Mubadalah.id – Dalam pertemuan virtual ketiga Dawrah Kader Ulama Perempuan (DKUP) Muda Tahun 2021, para peserta dihadiahi materi analisis sosial feminis yang diampu oleh Ibu Desti Murdijana, aktifis feminis senior Women’s Crisis Center (WCC) Rifka an-Nisa Yogyakarta. Dengan lihai, ia membuka diskusi yang menampilkan gambar tiga hati berwarna merah muda yang tak jernih.
Dari gambar yang ditampilkan, ia bertanya kepada para peserta untuk menjawab apa yang tersirat dari pesan tersebut. Masing-masing peserta memiliki jawaban yang beragam dalam membaca dan menganalisa gambar yang sama. Lantas pemateri menyimpulkan pengantar tersebut dengan menjawab, ‘Jawaban yang berbeda menggambarkan realitas dalam memandang sesuatu, bahwa setiap orang memiliki persepsi dan pandangan yang beragam dalam satu objek yang sama sekalipun.’
Itulah yang dinamakan analisa, yakni sebuah proses dimana pikiran dan persepsi kita akan masuk dan berpengaruh dalam memandang sesuatu.

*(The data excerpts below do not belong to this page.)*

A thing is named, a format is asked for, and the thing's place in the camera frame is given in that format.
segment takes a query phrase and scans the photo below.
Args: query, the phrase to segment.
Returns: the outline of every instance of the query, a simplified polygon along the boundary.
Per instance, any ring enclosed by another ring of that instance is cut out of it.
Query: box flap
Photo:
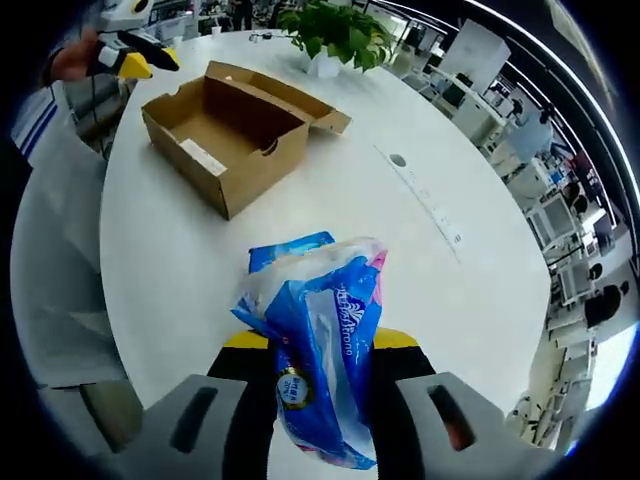
[[[317,98],[253,70],[221,62],[209,62],[206,77],[233,84],[291,112],[312,126],[344,132],[351,121],[344,113]]]

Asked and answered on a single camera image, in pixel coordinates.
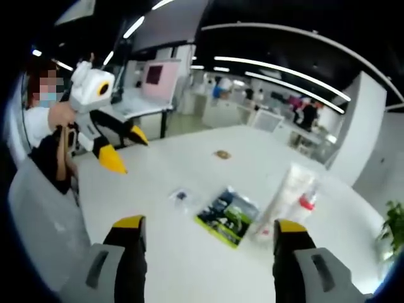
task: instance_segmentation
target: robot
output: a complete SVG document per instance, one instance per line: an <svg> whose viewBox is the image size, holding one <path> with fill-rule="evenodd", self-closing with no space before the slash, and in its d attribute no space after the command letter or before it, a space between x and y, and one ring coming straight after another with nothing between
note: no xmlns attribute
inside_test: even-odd
<svg viewBox="0 0 404 303"><path fill-rule="evenodd" d="M93 69L92 63L78 63L71 81L70 104L77 111L77 139L81 146L92 152L100 164L113 172L125 174L124 162L97 125L110 128L135 143L148 145L148 140L138 126L132 126L124 116L111 106L115 76L106 71Z"/></svg>

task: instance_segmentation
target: potted plant
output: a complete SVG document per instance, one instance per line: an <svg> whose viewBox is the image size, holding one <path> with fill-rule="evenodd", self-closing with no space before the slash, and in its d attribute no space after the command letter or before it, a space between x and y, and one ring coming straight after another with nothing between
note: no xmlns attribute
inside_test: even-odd
<svg viewBox="0 0 404 303"><path fill-rule="evenodd" d="M389 210L380 239L382 241L389 240L391 251L388 255L389 258L395 258L400 252L401 246L404 245L404 208L398 201L388 201L386 205Z"/></svg>

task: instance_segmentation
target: white shirt
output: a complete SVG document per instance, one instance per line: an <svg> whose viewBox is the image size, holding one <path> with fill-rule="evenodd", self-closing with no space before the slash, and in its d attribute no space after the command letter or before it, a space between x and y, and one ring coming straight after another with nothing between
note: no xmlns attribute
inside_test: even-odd
<svg viewBox="0 0 404 303"><path fill-rule="evenodd" d="M8 100L3 133L3 139L7 142L17 168L30 152L27 137L31 146L38 147L42 139L52 134L48 124L49 108L35 107L23 110L21 102L22 81L23 77L20 76L15 90ZM27 137L22 119L23 113Z"/></svg>

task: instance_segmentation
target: floor
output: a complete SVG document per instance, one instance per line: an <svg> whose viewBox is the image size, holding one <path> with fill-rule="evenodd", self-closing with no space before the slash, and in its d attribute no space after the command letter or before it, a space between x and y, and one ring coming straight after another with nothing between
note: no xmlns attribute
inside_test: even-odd
<svg viewBox="0 0 404 303"><path fill-rule="evenodd" d="M202 118L173 112L167 119L167 137L196 133L210 129L202 123Z"/></svg>

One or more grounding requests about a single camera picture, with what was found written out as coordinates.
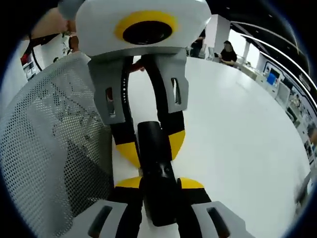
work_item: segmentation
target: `ceiling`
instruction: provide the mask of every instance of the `ceiling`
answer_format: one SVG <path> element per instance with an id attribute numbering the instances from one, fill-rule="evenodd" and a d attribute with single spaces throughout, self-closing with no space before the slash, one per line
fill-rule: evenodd
<path id="1" fill-rule="evenodd" d="M 303 20 L 303 18 L 296 18 L 293 14 L 293 10 L 290 9 L 294 2 L 293 0 L 275 0 L 274 5 L 269 1 L 264 2 L 262 0 L 207 0 L 207 2 L 212 14 L 219 14 L 231 22 L 244 22 L 265 28 L 286 39 L 285 41 L 280 37 L 255 26 L 245 24 L 238 24 L 237 26 L 237 23 L 231 24 L 233 30 L 243 34 L 247 31 L 253 37 L 278 48 L 299 64 L 299 66 L 314 79 L 314 67 L 312 67 L 311 63 L 308 63 L 309 61 L 303 47 L 304 45 L 301 44 L 300 38 L 298 37 L 298 34 L 301 33 L 297 30 L 298 27 L 301 29 L 298 20 Z M 260 51 L 263 51 L 263 49 L 261 49 L 261 47 L 259 47 L 253 40 L 248 38 L 246 40 L 254 44 Z M 287 67 L 296 76 L 300 74 L 300 70 L 283 55 L 266 45 L 262 44 L 262 46 L 267 50 L 271 57 Z"/>

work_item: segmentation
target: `woman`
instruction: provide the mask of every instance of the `woman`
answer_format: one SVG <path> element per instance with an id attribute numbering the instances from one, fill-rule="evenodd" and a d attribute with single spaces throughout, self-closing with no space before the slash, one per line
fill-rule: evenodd
<path id="1" fill-rule="evenodd" d="M 220 61 L 229 66 L 233 66 L 237 61 L 237 54 L 234 52 L 230 41 L 223 42 L 224 48 L 219 55 Z"/>

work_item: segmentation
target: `yellow part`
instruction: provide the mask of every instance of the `yellow part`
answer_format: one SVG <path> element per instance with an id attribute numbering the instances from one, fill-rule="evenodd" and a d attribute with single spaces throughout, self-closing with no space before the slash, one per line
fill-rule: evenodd
<path id="1" fill-rule="evenodd" d="M 174 160 L 176 158 L 178 151 L 180 150 L 180 147 L 182 147 L 182 144 L 184 142 L 185 130 L 169 135 L 168 138 L 170 147 L 172 149 L 172 159 Z"/>
<path id="2" fill-rule="evenodd" d="M 195 180 L 190 178 L 179 178 L 182 183 L 182 188 L 204 188 L 204 186 Z"/>
<path id="3" fill-rule="evenodd" d="M 115 27 L 114 34 L 120 40 L 123 40 L 123 32 L 130 26 L 142 21 L 159 21 L 169 25 L 173 32 L 177 31 L 177 21 L 174 16 L 161 11 L 136 11 L 125 17 Z"/>
<path id="4" fill-rule="evenodd" d="M 139 157 L 134 142 L 116 145 L 116 148 L 121 155 L 130 161 L 135 167 L 140 167 Z"/>
<path id="5" fill-rule="evenodd" d="M 141 177 L 128 178 L 123 181 L 120 181 L 116 187 L 132 187 L 139 188 Z"/>

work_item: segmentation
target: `white table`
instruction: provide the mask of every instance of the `white table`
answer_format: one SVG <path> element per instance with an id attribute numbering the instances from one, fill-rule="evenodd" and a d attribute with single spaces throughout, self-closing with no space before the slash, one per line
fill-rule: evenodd
<path id="1" fill-rule="evenodd" d="M 175 176 L 204 184 L 245 220 L 257 238 L 279 238 L 292 222 L 296 188 L 310 171 L 302 140 L 280 105 L 239 70 L 187 58 L 186 137 L 173 162 Z M 146 72 L 130 75 L 129 100 L 135 126 L 157 120 Z M 138 175 L 113 150 L 114 180 Z M 143 211 L 140 238 L 176 238 L 177 226 L 154 227 Z"/>

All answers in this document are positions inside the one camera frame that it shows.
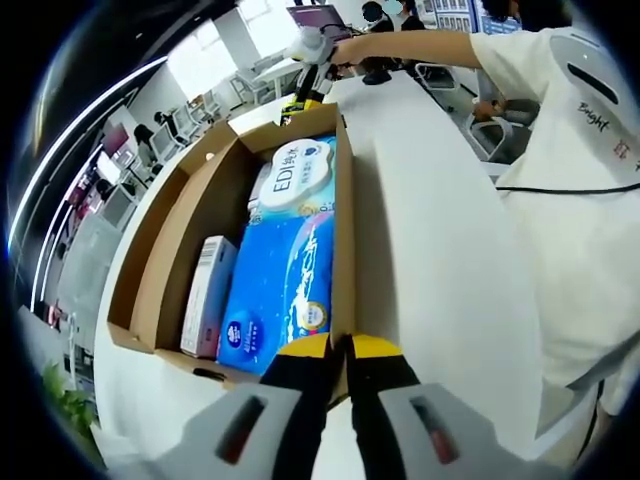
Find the person's right hand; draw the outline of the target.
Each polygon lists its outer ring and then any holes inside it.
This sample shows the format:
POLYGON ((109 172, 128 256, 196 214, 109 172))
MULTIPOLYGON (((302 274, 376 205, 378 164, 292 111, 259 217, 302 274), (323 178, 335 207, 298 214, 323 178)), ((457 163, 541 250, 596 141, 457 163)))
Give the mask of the person's right hand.
POLYGON ((329 60, 338 72, 343 73, 351 67, 357 66, 361 61, 361 56, 350 42, 342 42, 333 48, 329 60))

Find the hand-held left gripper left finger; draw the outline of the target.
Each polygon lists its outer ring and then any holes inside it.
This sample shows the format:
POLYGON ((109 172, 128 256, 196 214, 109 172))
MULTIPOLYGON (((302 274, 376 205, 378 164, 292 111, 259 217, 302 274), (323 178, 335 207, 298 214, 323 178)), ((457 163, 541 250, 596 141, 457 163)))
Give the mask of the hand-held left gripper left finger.
POLYGON ((191 419, 156 464, 166 479, 308 479, 336 386, 327 334, 284 346, 257 383, 191 419))

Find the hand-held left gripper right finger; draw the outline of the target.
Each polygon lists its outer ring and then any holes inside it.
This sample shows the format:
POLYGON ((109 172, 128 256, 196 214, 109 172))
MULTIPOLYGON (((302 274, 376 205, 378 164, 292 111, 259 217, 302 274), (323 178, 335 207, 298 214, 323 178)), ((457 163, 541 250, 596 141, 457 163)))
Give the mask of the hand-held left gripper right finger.
POLYGON ((537 467, 497 441, 492 423, 402 351, 369 335, 345 339, 352 424, 369 479, 534 479, 537 467))

Analisa selalu menjawab pertanyaan ‘mengapa’. Adapun analisa sosial berarti sebuah proses berfikir yang diawali oleh situasi dan kejadian yang sudah dilalui, direfleksikan, dan ditemukan, kemudian mencari alasan kenapa hal tersebut bisa terjadi.
Namun proses analisa sosial hanya bisa terjadi jika objek yang dianalisis tersebut dirasakan oleh banyak orang, lantas mereka secara bersama-sama mencari alasan dan akar masalah yang ingin dipecahkan, kemudian mencari solusi dari permasalahan tersebut.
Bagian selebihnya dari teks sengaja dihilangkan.